Regardless of the cause, losing your job is a distressing experience, especially if you feel you’ve been terminated wrongfully. Determining if you’ve been wrongfully terminated can be confusing, but following a few guidelines may help you determine if your firing was illegal.
Arizona is an at-will state, meaning that both employees and employers have the right to terminate the working relationship at any time. Nonetheless, the termination cannot violate the Arizona Civil Rights Act, the Federal Civil Rights Act under Title VII, and the American with Disabilities Act, among other laws, protecting workers from discrimination. If a company has violated these rights, you may have a wrongful termination case.

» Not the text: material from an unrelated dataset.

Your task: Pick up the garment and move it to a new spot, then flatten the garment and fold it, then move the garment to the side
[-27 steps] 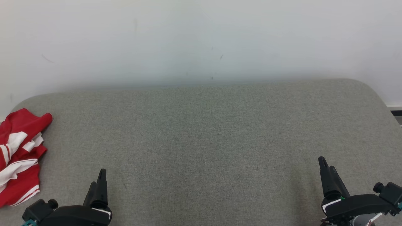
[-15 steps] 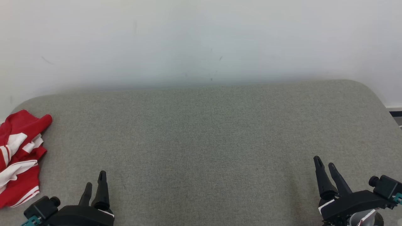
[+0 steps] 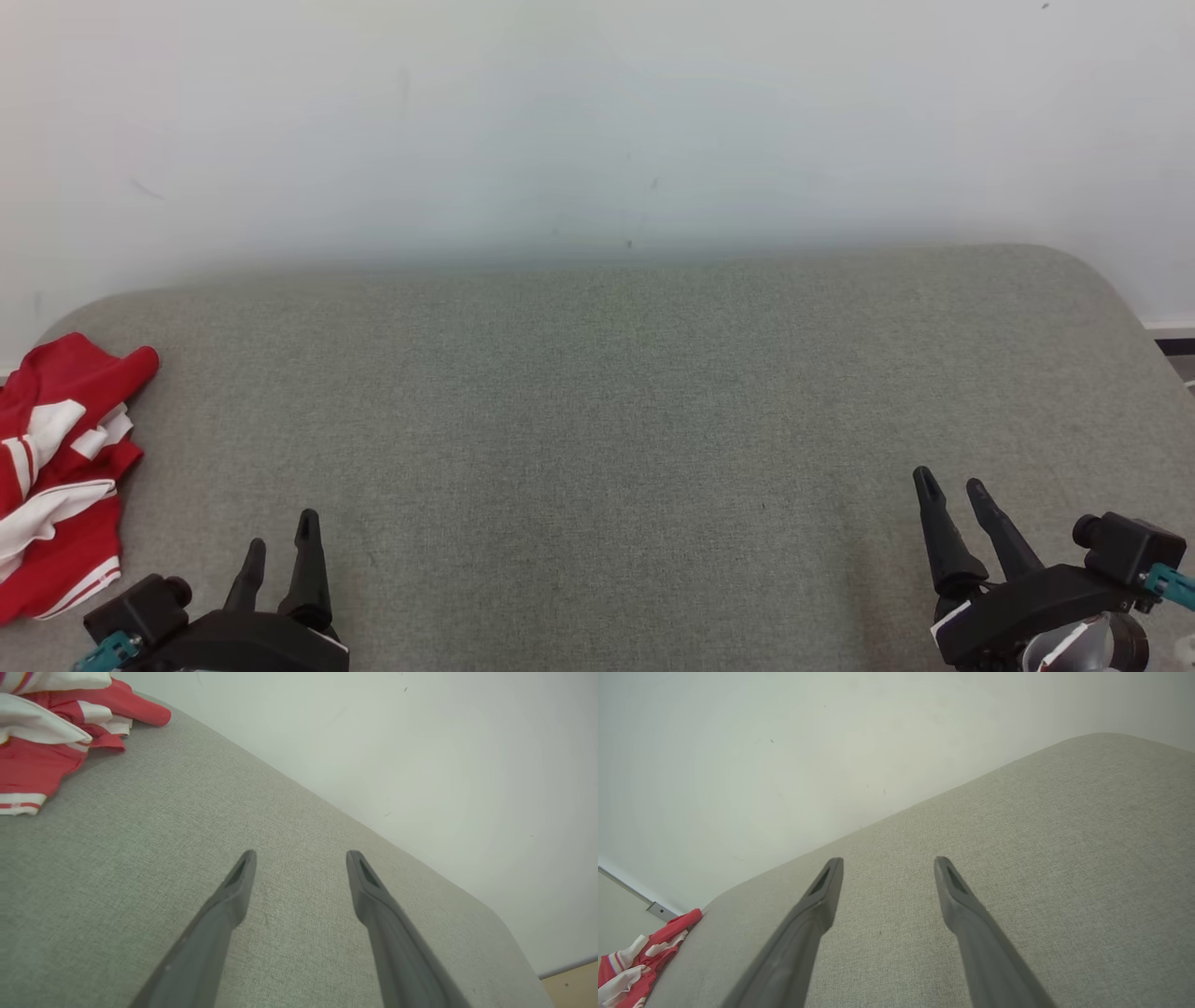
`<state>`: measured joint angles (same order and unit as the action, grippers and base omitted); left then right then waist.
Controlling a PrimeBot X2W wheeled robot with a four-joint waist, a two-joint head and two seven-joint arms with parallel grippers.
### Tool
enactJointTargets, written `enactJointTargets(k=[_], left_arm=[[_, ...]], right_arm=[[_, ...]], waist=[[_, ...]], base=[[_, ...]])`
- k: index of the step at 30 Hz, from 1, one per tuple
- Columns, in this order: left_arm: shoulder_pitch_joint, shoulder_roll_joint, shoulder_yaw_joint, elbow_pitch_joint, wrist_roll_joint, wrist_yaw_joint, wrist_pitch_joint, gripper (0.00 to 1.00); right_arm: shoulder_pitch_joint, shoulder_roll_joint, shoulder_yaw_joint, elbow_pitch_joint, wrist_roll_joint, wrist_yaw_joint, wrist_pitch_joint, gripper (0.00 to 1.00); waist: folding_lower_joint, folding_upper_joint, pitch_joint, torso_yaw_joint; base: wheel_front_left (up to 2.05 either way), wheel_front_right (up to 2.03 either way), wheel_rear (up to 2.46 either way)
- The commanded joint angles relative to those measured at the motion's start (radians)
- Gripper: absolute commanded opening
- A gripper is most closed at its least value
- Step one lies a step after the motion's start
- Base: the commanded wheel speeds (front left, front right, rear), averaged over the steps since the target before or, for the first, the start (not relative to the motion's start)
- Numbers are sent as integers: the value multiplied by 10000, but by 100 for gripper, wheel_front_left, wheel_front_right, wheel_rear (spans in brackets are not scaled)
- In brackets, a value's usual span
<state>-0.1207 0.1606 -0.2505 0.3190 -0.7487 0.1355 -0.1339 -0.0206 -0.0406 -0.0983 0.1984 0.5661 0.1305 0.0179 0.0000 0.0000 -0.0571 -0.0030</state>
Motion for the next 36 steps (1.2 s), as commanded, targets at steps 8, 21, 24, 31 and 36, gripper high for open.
enactJointTargets(k=[8,21,24,31,36], left_arm=[[139,276,-167,-148,667,273,-175,100],[259,518,-395,-240,1518,784,-321,100],[282,558,-419,-243,1608,886,-341,100],[369,690,-338,-199,1815,1077,-452,100],[350,874,-540,-175,2077,939,-506,100]], right_arm=[[10,-102,76,-173,-897,3,4,100],[54,-111,76,-282,-2026,3,-94,100],[45,-113,97,-270,-2237,3,-108,100],[45,-118,120,-222,-2717,4,-197,100],[36,-122,61,-166,-3134,4,-275,100]], waist=[[0,0,-93,-45],[0,0,-159,-70],[0,0,-167,-65],[0,0,-190,-62],[0,0,-217,-46]], base=[[0,0,0],[0,0,0],[0,0,0],[0,0,0],[0,0,0]])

Defining Wrongful Termination
Termination on the following grounds is illegal:
Whistleblowing: A whistleblower is anyone who reports insider knowledge of illegal activities occurring in an organization. Whistleblowers can be employees, suppliers, contractors, clients, or any individual who becomes aware of illegal business activities. Whistleblowers are protected from retaliation under various programs and laws.
Discrimination: Discrimination is the unjust or prejudicial treatment of an employee on account of a person’s sex, gender, race, color, national origin, religion, or disability.
Workers Compensation: While it is not illegal to terminate an employee while they’re on worker’s compensation, it is illegal to fire an employee solely because they have filed a worker’s compensation claim.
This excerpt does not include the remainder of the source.